Pull every line containing the word "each" from the records.

*Dataset entries:*
=-=-=-=-=

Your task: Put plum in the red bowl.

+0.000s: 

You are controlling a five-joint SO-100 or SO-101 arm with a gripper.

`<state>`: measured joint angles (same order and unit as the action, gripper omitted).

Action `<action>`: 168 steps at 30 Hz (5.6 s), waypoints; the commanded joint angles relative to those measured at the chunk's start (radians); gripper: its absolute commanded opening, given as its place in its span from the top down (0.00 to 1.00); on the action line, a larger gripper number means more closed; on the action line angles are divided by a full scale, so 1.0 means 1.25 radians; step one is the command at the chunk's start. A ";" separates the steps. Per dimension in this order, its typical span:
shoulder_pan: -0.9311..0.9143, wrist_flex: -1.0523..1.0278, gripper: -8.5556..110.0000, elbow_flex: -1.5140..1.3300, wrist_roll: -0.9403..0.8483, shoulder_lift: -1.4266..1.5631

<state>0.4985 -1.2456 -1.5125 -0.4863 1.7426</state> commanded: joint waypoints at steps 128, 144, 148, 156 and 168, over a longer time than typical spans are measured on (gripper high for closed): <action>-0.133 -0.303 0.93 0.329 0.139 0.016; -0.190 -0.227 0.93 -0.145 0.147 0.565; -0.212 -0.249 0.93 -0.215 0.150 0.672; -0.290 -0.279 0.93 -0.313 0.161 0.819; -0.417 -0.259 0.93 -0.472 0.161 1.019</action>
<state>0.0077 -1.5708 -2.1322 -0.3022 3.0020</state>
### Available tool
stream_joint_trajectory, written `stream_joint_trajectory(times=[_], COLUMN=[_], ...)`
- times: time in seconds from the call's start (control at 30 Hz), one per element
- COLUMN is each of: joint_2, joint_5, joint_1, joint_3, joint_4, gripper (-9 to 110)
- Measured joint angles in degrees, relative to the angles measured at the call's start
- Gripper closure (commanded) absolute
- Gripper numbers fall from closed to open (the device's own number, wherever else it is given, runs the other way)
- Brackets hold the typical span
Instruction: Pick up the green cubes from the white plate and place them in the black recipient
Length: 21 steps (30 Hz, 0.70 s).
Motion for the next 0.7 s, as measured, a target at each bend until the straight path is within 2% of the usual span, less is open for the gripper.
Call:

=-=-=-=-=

*Completed exercise:*
- COLUMN is each of: joint_2, joint_5, joint_1, joint_3, joint_4, gripper (-9 to 110)
Motion for the next 0.7 s, as measured, a target at each bend until the straight path is within 2% of the usual span, less is open for the gripper.

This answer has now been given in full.